Famed atheist Richard Dawkins’ latest TV attack on tarot-readers and the mystic-obsessed masses lets some far more dangerous irrationalists off the hook.

Neil Davenport

Topics Culture

After taking on organised religion in his TV show The Root of All Evil? in January 2006, the distinguished British scientist Professor Richard Dawkins challenged other irrational systems of thought in The Enemies of Reason on Channel 4 last night.
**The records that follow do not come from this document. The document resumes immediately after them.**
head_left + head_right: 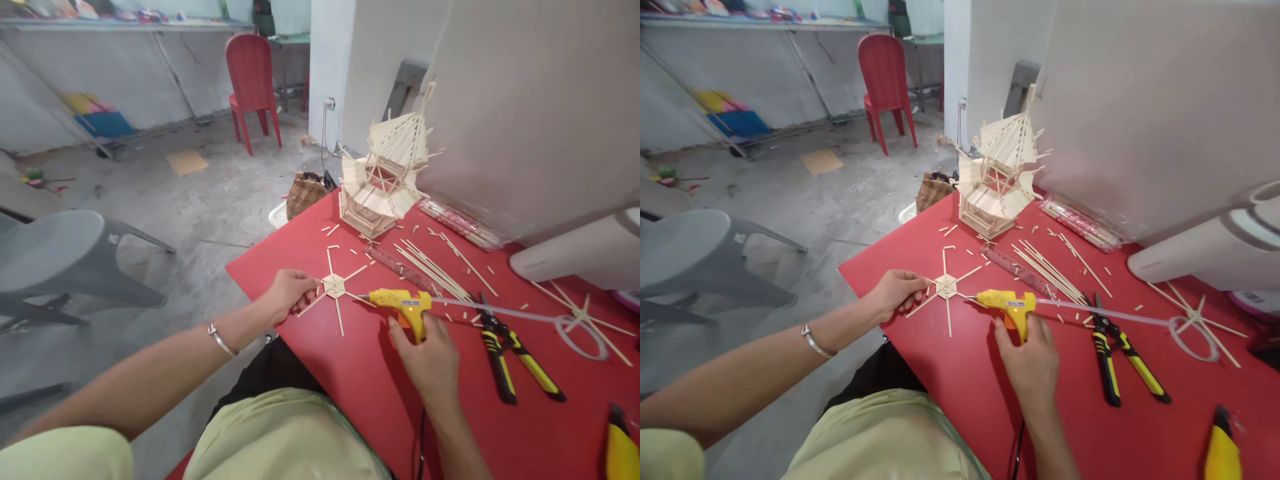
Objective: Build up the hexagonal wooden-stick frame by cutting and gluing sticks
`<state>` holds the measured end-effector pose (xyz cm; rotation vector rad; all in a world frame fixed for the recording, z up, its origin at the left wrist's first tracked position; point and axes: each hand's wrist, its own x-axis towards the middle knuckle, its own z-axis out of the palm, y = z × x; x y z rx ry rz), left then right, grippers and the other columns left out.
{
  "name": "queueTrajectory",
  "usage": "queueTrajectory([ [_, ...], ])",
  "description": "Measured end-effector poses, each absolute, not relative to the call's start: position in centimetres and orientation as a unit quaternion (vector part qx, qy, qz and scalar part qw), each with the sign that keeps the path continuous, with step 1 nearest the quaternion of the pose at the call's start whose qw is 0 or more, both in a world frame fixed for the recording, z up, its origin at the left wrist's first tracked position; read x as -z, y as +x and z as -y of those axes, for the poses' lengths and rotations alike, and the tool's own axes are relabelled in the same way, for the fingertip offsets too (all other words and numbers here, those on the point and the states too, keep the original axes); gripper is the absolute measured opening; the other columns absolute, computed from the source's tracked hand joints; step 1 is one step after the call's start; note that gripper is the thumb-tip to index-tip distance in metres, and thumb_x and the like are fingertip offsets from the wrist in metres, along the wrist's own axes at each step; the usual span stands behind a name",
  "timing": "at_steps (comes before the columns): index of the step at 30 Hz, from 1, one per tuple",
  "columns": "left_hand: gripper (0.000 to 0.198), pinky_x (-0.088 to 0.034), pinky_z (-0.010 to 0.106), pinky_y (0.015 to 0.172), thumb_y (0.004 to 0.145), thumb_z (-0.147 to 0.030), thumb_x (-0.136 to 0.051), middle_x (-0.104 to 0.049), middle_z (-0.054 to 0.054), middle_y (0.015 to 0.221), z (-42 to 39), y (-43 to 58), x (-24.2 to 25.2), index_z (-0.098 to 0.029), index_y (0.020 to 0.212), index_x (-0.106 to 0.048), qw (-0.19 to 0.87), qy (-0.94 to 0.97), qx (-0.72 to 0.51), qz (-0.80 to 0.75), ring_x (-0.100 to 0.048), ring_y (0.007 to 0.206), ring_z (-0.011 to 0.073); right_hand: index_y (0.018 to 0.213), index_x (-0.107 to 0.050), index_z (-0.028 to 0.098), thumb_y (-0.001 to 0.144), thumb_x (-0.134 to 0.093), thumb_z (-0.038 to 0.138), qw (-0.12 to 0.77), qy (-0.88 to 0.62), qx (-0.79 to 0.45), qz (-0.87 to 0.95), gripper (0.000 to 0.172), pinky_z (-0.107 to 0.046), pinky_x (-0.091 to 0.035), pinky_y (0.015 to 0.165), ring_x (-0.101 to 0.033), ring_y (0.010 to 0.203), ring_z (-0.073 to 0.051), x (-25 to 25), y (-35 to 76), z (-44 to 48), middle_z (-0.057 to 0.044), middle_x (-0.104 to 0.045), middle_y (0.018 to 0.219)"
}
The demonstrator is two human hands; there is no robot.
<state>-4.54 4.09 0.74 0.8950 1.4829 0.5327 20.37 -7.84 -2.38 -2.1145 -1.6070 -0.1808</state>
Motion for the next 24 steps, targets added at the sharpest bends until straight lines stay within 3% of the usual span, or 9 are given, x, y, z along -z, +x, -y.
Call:
queueTrajectory([
  [5,0.031,-0.024,0.02,0.03,0.074,-0.027,-0.069,-0.047,-0.004,0.039,-4.0,-4.1,-1.2,-0.017,0.05,-0.053,0.601,0.38,-0.237,-0.662,-0.034,0.028,0.0055,0.097,-0.063,0.018,0.084,-0.048,0.072,0.161,-0.854,-0.012,0.495,0.057,-0.03,-0.034,0.056,-0.058,0.068,-0.024,3.0,22.6,9.7,-0.009,-0.065,0.08],
  [10,0.029,-0.023,0.02,0.03,0.073,-0.024,-0.068,-0.048,-0.004,0.04,-4.1,-3.8,-1.3,-0.016,0.05,-0.054,0.593,0.375,-0.229,-0.674,-0.033,0.027,0.0052,0.091,-0.06,0.022,0.086,-0.051,0.064,0.109,-0.845,-0.045,0.521,0.044,-0.028,-0.031,0.056,-0.061,0.072,-0.022,2.2,22.5,10.4,-0.005,-0.066,0.085],
  [13,0.027,-0.025,0.021,0.03,0.074,-0.025,-0.067,-0.05,-0.004,0.041,-4.2,-3.6,-1.4,-0.016,0.051,-0.055,0.598,0.37,-0.23,-0.673,-0.033,0.027,0.0055,0.086,-0.061,0.021,0.085,-0.055,0.06,0.114,-0.809,0.005,0.576,0.04,-0.028,-0.033,0.059,-0.06,0.078,-0.022,1.9,22.6,11.0,-0.004,-0.063,0.081],
  [17,0.026,-0.023,0.02,0.03,0.073,-0.025,-0.067,-0.05,-0.004,0.041,-4.2,-3.4,-1.4,-0.015,0.052,-0.056,0.594,0.373,-0.225,-0.677,-0.033,0.027,0.0048,0.096,-0.068,0.015,0.082,-0.06,0.064,0.157,-0.758,0.137,0.618,0.052,-0.033,-0.037,0.067,-0.057,0.08,-0.025,0.2,22.5,11.5,-0.009,-0.064,0.08],
  [19,0.025,-0.022,0.02,0.03,0.073,-0.026,-0.067,-0.05,-0.004,0.042,-4.2,-3.4,-1.4,-0.015,0.053,-0.057,0.59,0.38,-0.224,-0.677,-0.033,0.027,0.0046,0.099,-0.068,0.015,0.085,-0.063,0.054,0.203,-0.726,0.159,0.637,0.043,-0.033,-0.038,0.07,-0.056,0.078,-0.023,-0.8,21.4,11.2,-0.009,-0.066,0.082],
  [22,0.022,-0.025,0.02,0.031,0.072,-0.027,-0.068,-0.05,-0.004,0.041,-4.3,-3.5,-1.1,-0.014,0.056,-0.059,0.589,0.384,-0.229,-0.673,-0.034,0.028,0.0054,0.096,-0.069,0.02,0.091,-0.06,0.032,0.245,-0.635,0.069,0.729,0.015,-0.03,-0.037,0.073,-0.055,0.078,-0.018,-1.3,18.1,10.0,-0.004,-0.066,0.083],
  [24,0.022,-0.026,0.02,0.031,0.071,-0.029,-0.069,-0.049,-0.004,0.041,-4.3,-3.5,-0.8,-0.015,0.057,-0.059,0.59,0.381,-0.234,-0.673,-0.034,0.029,0.0057,0.096,-0.068,0.023,0.092,-0.057,0.026,0.239,-0.576,0.03,0.781,0.012,-0.031,-0.033,0.069,-0.053,0.073,-0.017,-0.4,15.8,8.9,-0.001,-0.063,0.075],
])
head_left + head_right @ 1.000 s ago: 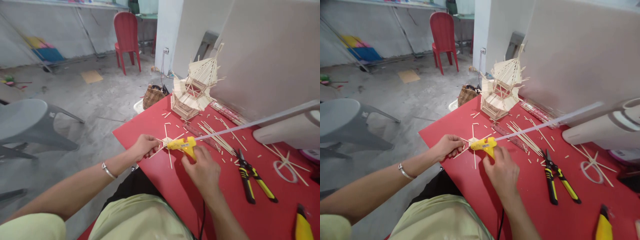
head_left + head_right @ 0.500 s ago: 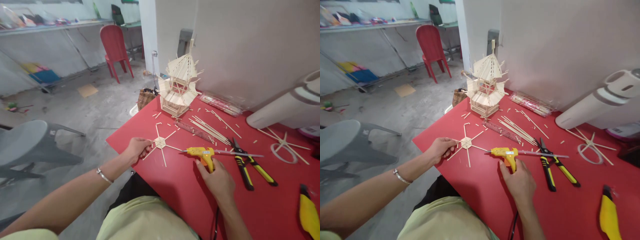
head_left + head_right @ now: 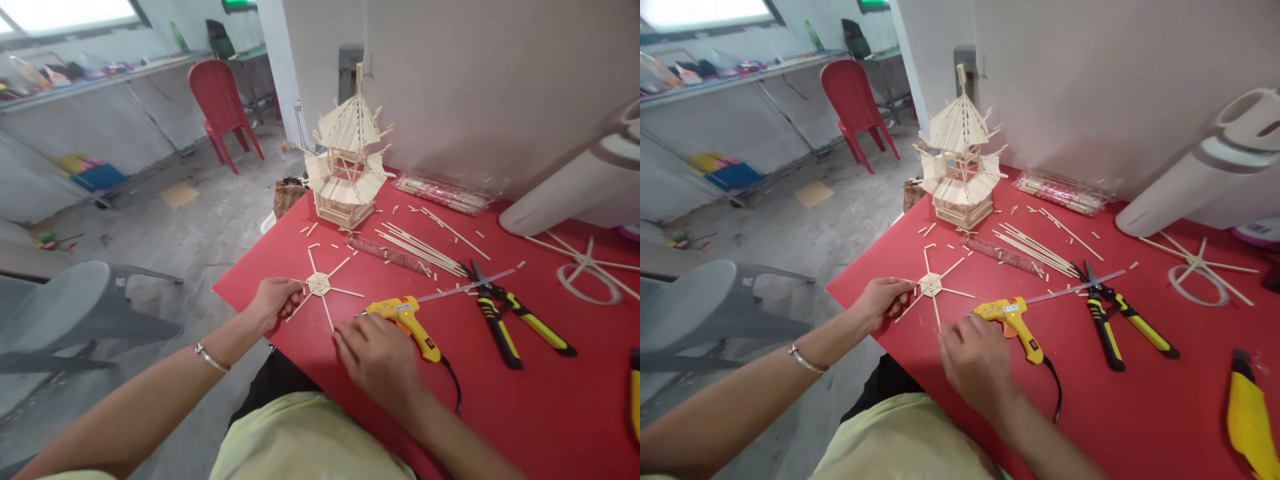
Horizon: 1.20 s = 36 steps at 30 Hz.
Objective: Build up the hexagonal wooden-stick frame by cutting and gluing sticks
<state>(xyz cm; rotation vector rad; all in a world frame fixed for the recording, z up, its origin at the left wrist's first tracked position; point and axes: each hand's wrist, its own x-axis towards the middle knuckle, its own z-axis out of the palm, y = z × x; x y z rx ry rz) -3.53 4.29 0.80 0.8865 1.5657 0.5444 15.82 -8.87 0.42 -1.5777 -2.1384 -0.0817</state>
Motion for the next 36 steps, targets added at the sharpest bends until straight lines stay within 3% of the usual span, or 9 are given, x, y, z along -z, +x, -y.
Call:
queueTrajectory([
  [6,0.028,-0.026,0.02,0.031,0.068,-0.034,-0.072,-0.049,-0.005,0.041,-4.1,-3.4,-0.6,-0.016,0.055,-0.054,0.588,0.377,-0.245,-0.673,-0.034,0.03,0.0051,0.095,-0.067,0.019,0.09,-0.056,0.016,0.219,-0.539,0.015,0.813,0.012,-0.033,-0.029,0.065,-0.05,0.078,-0.017,2.8,13.3,7.5,-0.004,-0.065,0.09],
  [17,0.039,-0.025,0.02,0.03,0.071,-0.039,-0.072,-0.037,-0.008,0.033,-3.8,-2.2,-0.7,-0.019,0.049,-0.046,0.552,0.384,-0.25,-0.697,-0.03,0.027,0.0057,0.095,-0.067,0.018,0.086,-0.06,0.017,0.257,-0.545,-0.022,0.798,0.011,-0.033,-0.032,0.062,-0.05,0.08,-0.018,2.8,13.6,7.6,-0.006,-0.067,0.097],
  [28,0.035,-0.026,0.02,0.03,0.066,-0.044,-0.074,-0.052,-0.004,0.042,-3.7,-2.5,-0.3,-0.017,0.056,-0.055,0.566,0.4,-0.244,-0.678,-0.035,0.028,0.0051,0.093,-0.066,0.018,0.085,-0.06,0.016,0.27,-0.55,-0.027,0.79,0.011,-0.033,-0.032,0.063,-0.051,0.08,-0.019,3.0,13.7,7.8,-0.006,-0.066,0.094],
  [36,0.03,-0.026,0.02,0.03,0.065,-0.037,-0.072,-0.051,-0.004,0.041,-3.7,-2.4,-0.6,-0.016,0.053,-0.055,0.574,0.404,-0.238,-0.671,-0.036,0.028,0.0054,0.092,-0.066,0.019,0.085,-0.059,0.016,0.272,-0.55,-0.016,0.789,0.01,-0.032,-0.034,0.063,-0.053,0.08,-0.019,3.0,13.8,7.7,-0.006,-0.066,0.092],
])
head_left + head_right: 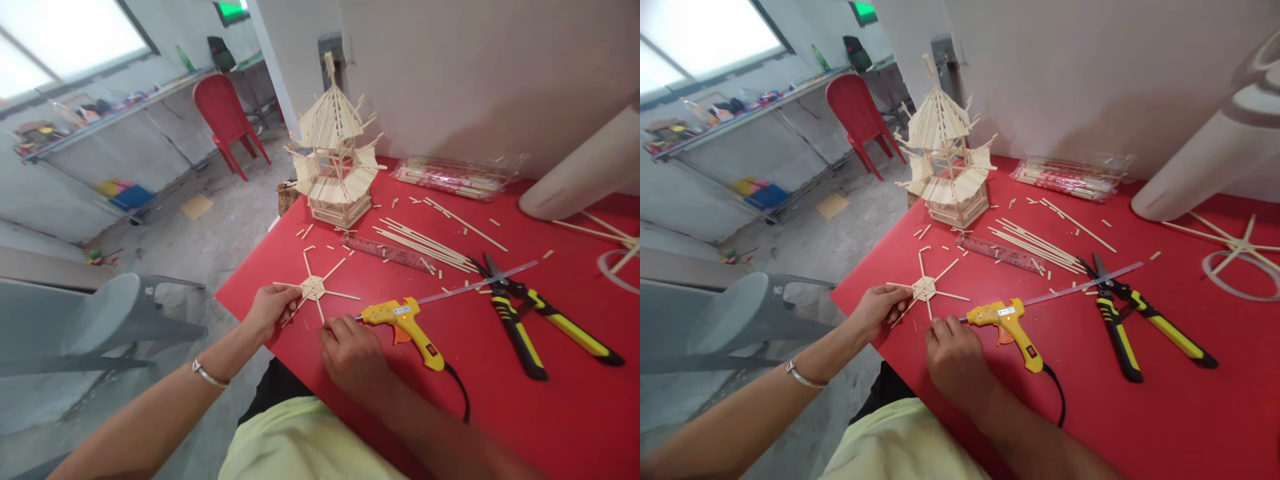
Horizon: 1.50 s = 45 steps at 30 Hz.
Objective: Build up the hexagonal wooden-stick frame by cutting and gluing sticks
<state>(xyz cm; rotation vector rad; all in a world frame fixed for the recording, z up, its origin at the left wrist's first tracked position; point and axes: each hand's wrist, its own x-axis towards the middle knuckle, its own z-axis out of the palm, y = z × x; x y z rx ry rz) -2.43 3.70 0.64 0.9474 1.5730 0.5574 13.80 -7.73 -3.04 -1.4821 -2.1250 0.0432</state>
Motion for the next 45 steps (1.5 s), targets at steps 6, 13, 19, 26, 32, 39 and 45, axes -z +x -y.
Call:
queueTrajectory([
  [6,0.028,-0.027,0.019,0.031,0.061,-0.036,-0.076,-0.048,-0.006,0.041,-3.8,-2.8,-0.5,-0.016,0.056,-0.057,0.571,0.392,-0.247,-0.677,-0.032,0.029,0.0036,0.097,-0.065,0.025,0.092,-0.058,0.024,0.366,-0.492,0.102,0.784,0.009,-0.028,-0.028,0.05,-0.044,0.058,-0.01,-0.5,12.8,11.6,0.001,-0.066,0.085],
  [13,0.027,-0.029,0.021,0.03,0.06,-0.036,-0.076,-0.053,-0.003,0.042,-4.2,-3.1,-0.4,-0.015,0.056,-0.059,0.597,0.38,-0.233,-0.667,-0.033,0.027,0.005,0.109,-0.067,0.015,0.093,-0.051,0.019,0.388,-0.415,0.054,0.821,0.023,-0.036,-0.041,0.079,-0.06,0.082,-0.018,-1.7,15.7,11.2,-0.005,-0.071,0.092],
  [19,0.027,-0.032,0.022,0.03,0.062,-0.035,-0.073,-0.052,-0.003,0.041,-4.2,-3.2,-0.4,-0.015,0.052,-0.058,0.583,0.392,-0.236,-0.671,-0.034,0.027,0.0055,0.094,-0.064,0.02,0.094,-0.055,0.026,0.226,-0.642,0.121,0.722,0.01,-0.032,-0.035,0.067,-0.058,0.078,-0.018,1.3,21.6,12.5,-0.006,-0.069,0.09],
  [26,0.026,-0.032,0.022,0.03,0.063,-0.034,-0.073,-0.052,-0.003,0.042,-4.1,-3.0,-0.4,-0.016,0.053,-0.058,0.58,0.394,-0.233,-0.674,-0.035,0.028,0.006,0.094,-0.063,0.021,0.095,-0.053,0.023,0.167,-0.679,0.128,0.703,0.011,-0.029,-0.032,0.059,-0.058,0.08,-0.016,2.5,22.4,11.4,-0.004,-0.066,0.095],
  [32,0.026,-0.032,0.022,0.03,0.063,-0.034,-0.072,-0.052,-0.004,0.041,-4.1,-2.8,-0.6,-0.016,0.052,-0.057,0.582,0.393,-0.231,-0.674,-0.034,0.027,0.0058,0.097,-0.068,0.02,0.092,-0.055,0.018,0.224,-0.613,0.103,0.751,0.014,-0.034,-0.037,0.069,-0.056,0.078,-0.019,1.2,19.9,10.8,-0.005,-0.069,0.09],
  [39,0.03,-0.028,0.021,0.029,0.065,-0.036,-0.07,-0.05,-0.003,0.039,-4.2,-2.5,-0.7,-0.017,0.048,-0.054,0.581,0.397,-0.226,-0.674,-0.032,0.026,0.0053,0.117,-0.067,0.01,0.094,-0.054,0.026,0.297,-0.47,0.03,0.831,0.031,-0.044,-0.038,0.091,-0.056,0.106,-0.026,2.8,14.7,8.1,-0.012,-0.069,0.123],
  [45,0.03,-0.028,0.02,0.03,0.066,-0.037,-0.072,-0.05,-0.004,0.04,-4.1,-2.7,-0.4,-0.016,0.051,-0.055,0.582,0.399,-0.233,-0.669,-0.032,0.027,0.0046,0.106,-0.071,0.008,0.093,-0.056,0.025,0.328,-0.466,0.005,0.821,0.027,-0.043,-0.04,0.086,-0.059,0.099,-0.026,3.9,14.3,7.6,-0.015,-0.072,0.115],
])
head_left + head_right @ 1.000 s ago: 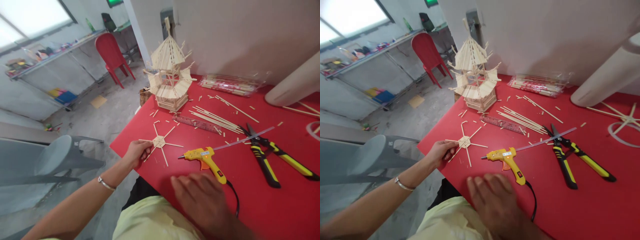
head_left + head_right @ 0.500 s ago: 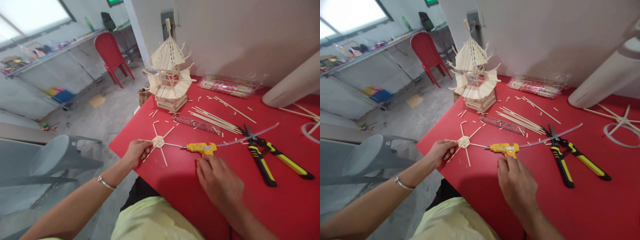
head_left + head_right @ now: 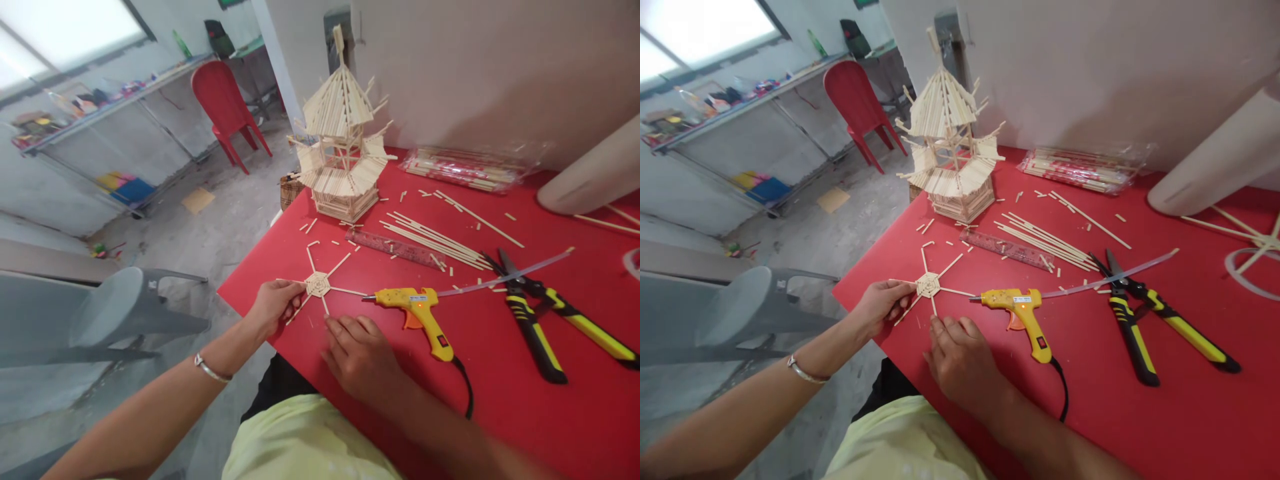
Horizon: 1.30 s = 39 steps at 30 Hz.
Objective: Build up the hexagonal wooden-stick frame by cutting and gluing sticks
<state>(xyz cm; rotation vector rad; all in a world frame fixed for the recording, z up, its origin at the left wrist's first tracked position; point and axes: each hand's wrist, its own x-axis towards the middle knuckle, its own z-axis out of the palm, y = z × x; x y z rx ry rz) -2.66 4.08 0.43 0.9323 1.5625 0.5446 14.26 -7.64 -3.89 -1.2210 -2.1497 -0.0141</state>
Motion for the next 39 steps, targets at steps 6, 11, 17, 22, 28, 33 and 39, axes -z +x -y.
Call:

His target this time? Astrologists and clairvoyants, among others.

Dawkins’ complaint is that the horoscopes published in newspapers, and those mediums seeking to ‘speak to the dead’, are not only misleading the public – they are actually undermining the very foundations of Enlightenment civilisation. In order to protect the gullible masses from these forces, he set out to expose mystic peddlers as cranks and charlatans and, it seems, to hoist his own books up the bestseller lists.

But does Dawkins’ proposed ‘Brave New World’ lead a shining path towards true enlightenment? Or in his rush to denounce ‘non-evidence based’ fads and thinking, is he in danger of throwing out a dimension of humanity that cannot solely be reduced to mathematical calculations?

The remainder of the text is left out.